Prompt |
Starting from the first line, transcribe the whole listing exactly.

Supplied information |
[Start of Attachment]

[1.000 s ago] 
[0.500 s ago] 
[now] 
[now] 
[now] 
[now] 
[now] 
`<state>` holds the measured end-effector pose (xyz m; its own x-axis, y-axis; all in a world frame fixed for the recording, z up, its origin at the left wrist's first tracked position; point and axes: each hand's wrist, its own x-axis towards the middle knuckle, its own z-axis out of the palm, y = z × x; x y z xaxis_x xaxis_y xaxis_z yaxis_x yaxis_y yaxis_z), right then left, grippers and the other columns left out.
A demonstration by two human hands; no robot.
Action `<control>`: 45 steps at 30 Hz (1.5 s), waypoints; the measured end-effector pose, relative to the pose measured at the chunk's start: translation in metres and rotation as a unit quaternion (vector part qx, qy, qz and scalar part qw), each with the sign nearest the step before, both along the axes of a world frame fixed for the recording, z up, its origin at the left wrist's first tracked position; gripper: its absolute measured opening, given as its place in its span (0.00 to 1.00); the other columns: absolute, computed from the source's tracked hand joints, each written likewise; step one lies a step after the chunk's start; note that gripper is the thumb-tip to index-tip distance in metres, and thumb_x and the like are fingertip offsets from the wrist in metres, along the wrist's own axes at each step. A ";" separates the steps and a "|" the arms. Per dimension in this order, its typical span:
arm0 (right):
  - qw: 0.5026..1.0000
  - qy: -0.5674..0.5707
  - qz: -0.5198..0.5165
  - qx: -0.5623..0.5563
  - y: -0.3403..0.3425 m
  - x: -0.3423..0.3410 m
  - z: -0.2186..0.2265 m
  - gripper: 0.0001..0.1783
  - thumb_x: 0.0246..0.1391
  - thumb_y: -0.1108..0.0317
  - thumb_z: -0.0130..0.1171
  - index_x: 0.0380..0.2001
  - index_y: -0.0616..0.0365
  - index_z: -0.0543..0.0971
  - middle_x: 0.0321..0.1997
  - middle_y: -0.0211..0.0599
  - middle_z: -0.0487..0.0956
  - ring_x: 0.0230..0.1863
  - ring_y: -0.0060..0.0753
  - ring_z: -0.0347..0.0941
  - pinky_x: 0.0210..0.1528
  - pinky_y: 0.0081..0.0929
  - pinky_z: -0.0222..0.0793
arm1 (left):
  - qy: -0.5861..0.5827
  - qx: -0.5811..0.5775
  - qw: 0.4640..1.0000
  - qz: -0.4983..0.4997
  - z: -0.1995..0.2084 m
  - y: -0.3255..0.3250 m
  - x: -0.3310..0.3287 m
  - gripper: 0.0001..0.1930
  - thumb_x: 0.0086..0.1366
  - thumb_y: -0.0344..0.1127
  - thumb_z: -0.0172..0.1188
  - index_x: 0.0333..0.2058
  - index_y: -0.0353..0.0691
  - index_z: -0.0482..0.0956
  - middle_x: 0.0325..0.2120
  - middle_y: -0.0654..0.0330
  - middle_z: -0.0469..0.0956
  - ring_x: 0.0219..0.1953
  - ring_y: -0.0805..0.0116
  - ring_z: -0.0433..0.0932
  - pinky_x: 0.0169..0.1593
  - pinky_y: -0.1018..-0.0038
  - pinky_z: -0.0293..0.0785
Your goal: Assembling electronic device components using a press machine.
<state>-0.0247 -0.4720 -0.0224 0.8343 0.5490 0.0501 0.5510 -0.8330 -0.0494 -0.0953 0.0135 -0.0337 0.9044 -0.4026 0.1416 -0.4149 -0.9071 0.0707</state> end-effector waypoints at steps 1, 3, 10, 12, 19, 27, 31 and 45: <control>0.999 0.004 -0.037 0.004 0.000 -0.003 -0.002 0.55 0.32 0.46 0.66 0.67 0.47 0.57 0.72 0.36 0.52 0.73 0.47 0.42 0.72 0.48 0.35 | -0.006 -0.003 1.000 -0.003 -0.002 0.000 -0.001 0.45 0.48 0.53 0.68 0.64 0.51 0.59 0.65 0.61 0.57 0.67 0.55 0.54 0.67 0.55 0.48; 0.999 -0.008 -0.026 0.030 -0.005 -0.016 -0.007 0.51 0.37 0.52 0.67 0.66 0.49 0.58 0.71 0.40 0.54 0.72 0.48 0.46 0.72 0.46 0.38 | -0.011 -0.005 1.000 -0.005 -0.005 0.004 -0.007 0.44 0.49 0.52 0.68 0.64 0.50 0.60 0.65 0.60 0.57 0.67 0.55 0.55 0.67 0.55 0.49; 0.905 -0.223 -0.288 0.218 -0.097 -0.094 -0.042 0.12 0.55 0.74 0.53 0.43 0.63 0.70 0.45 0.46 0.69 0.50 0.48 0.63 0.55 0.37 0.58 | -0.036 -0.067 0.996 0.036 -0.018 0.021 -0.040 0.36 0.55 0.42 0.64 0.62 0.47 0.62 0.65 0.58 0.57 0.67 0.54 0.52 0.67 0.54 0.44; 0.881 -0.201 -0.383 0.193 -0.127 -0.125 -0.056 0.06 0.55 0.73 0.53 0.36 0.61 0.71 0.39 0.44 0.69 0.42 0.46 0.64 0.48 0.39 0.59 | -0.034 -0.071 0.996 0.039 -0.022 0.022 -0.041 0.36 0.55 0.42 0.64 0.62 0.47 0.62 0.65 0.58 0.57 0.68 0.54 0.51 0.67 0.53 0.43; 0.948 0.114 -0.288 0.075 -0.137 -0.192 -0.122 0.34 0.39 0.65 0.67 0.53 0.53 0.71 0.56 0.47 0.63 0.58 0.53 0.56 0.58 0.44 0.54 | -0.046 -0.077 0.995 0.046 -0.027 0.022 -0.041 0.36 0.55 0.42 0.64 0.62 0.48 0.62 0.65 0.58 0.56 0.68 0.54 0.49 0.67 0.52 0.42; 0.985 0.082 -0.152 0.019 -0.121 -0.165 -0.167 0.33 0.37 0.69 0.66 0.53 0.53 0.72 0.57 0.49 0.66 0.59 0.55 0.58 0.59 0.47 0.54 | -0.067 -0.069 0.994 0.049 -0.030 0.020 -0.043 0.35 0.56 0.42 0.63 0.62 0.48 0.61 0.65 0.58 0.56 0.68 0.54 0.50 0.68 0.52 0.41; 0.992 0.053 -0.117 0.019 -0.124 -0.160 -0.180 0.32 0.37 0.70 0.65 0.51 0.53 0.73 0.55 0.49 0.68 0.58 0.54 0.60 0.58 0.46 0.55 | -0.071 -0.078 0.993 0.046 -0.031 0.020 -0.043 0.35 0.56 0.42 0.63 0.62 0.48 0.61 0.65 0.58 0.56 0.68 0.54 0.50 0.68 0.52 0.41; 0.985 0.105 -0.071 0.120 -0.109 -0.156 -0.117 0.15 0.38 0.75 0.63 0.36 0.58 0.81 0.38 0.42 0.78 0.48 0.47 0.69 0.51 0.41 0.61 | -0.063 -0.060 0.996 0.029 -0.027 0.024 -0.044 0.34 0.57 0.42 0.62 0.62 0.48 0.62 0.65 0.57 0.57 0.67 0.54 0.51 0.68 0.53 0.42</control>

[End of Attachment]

Solved problem |
[1.000 s ago] 
[0.500 s ago] 
[now] 
[now] 
[now] 
[now] 
[now] 
`<state>` holds the measured end-effector pose (xyz m; its own x-axis, y-axis; all in a world frame fixed for the recording, z up, its origin at the left wrist's first tracked position; point and axes: each hand's wrist, its own x-axis towards the middle knuckle, its own z-axis out of the palm, y = z × x; x y z xaxis_x xaxis_y xaxis_z yaxis_x yaxis_y yaxis_z), right then left, grippers and the other columns left out.
A demonstration by two human hands; no robot.
Action `<control>`: 45 steps at 30 Hz (1.5 s), waypoints; the measured end-effector pose, relative to the pose measured at the chunk's start: translation in metres and rotation as a unit quaternion (vector part qx, qy, qz and scalar part qw), each with the sign nearest the step before, both along the axes of a world frame fixed for the recording, z up, its origin at the left wrist's first tracked position; gripper: its absolute measured opening, given as its place in its span (0.00 to 1.00); the other columns: absolute, computed from the source's tracked hand joints, each written likewise; step one lies a step after the chunk's start; note that gripper is the thumb-tip to index-tip distance in metres, and thumb_x and the like are fingertip offsets from the wrist in metres, along the wrist's own axes at each step. A ";" separates the steps and a "|" the arms. Per dimension in this order, its typical span:
arm0 (right):
  - qw: 0.5026..1.0000
  - qy: -0.5674..0.5707
  - qz: -0.5198..0.5165
  - qx: -0.5623..0.5563
  - y: -0.3403..0.3425 m
  - x: -0.3423..0.3410 m
  - z: -0.2186..0.2265 m
  - gripper: 0.0001..0.1783
  - thumb_x: 0.0246..0.1391
  - thumb_y: -0.1108..0.0317
  - thumb_z: -0.0130..0.1171
  - index_x: 0.0380..0.2001
  - index_y: -0.0616..0.0365
  - index_z: -0.0543..0.0971
  - middle_x: 0.0321..0.1997
  - middle_y: -0.0211..0.0599
  - middle_z: -0.0487..0.0956
  - ring_x: 0.0230..0.1863
  - ring_y: -0.0060..0.0753
  - ring_z: -0.0347..0.0941
  - pinky_x: 0.0210..0.1528
  - pinky_y: 0.0081..0.0929
  - pinky_z: -0.0222..0.0793
arm1 (left):
  - qy: -0.5861..0.5827
  - qx: -0.5811..0.5775
  - qw: 0.4640..1.0000
  - qz: -0.4983..0.4997
  - z: -0.1995..0.2084 m
  - y: -0.3255..0.3250 m
  - x: -0.3310..0.3287 m
  - gripper: 0.0001..0.1930
  - thumb_x: 0.0086..0.1366
  - thumb_y: -0.0344..0.1127
  - thumb_z: -0.0172..0.1188
  - index_x: 0.0333..0.2058
  - index_y: -0.0353..0.0691
  - index_z: -0.0482..0.0956
  - middle_x: 0.0325..0.2120
  - middle_y: -0.0654..0.0330
  - middle_z: -0.0469..0.0956
  - ring_x: 0.0219..0.1953
  - ring_y: -0.0805..0.0116
  - ring_z: -0.0433..0.0932
  - pinky_x: 0.0169..0.1593
  - pinky_y: -0.1018..-0.0038
  - pinky_z: -0.0293..0.0785
Your goal: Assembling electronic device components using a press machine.
<state>-0.0247 -0.4720 -0.0224 0.8343 0.5490 0.0501 0.5510 -0.8330 -0.0494 -0.0953 0.0135 -0.0337 0.9044 -0.4026 0.1416 -0.4149 -0.9071 0.0707</state> end-effector waypoints at steps 1, 3, 10, 12, 19, 27, 31 and 45: <control>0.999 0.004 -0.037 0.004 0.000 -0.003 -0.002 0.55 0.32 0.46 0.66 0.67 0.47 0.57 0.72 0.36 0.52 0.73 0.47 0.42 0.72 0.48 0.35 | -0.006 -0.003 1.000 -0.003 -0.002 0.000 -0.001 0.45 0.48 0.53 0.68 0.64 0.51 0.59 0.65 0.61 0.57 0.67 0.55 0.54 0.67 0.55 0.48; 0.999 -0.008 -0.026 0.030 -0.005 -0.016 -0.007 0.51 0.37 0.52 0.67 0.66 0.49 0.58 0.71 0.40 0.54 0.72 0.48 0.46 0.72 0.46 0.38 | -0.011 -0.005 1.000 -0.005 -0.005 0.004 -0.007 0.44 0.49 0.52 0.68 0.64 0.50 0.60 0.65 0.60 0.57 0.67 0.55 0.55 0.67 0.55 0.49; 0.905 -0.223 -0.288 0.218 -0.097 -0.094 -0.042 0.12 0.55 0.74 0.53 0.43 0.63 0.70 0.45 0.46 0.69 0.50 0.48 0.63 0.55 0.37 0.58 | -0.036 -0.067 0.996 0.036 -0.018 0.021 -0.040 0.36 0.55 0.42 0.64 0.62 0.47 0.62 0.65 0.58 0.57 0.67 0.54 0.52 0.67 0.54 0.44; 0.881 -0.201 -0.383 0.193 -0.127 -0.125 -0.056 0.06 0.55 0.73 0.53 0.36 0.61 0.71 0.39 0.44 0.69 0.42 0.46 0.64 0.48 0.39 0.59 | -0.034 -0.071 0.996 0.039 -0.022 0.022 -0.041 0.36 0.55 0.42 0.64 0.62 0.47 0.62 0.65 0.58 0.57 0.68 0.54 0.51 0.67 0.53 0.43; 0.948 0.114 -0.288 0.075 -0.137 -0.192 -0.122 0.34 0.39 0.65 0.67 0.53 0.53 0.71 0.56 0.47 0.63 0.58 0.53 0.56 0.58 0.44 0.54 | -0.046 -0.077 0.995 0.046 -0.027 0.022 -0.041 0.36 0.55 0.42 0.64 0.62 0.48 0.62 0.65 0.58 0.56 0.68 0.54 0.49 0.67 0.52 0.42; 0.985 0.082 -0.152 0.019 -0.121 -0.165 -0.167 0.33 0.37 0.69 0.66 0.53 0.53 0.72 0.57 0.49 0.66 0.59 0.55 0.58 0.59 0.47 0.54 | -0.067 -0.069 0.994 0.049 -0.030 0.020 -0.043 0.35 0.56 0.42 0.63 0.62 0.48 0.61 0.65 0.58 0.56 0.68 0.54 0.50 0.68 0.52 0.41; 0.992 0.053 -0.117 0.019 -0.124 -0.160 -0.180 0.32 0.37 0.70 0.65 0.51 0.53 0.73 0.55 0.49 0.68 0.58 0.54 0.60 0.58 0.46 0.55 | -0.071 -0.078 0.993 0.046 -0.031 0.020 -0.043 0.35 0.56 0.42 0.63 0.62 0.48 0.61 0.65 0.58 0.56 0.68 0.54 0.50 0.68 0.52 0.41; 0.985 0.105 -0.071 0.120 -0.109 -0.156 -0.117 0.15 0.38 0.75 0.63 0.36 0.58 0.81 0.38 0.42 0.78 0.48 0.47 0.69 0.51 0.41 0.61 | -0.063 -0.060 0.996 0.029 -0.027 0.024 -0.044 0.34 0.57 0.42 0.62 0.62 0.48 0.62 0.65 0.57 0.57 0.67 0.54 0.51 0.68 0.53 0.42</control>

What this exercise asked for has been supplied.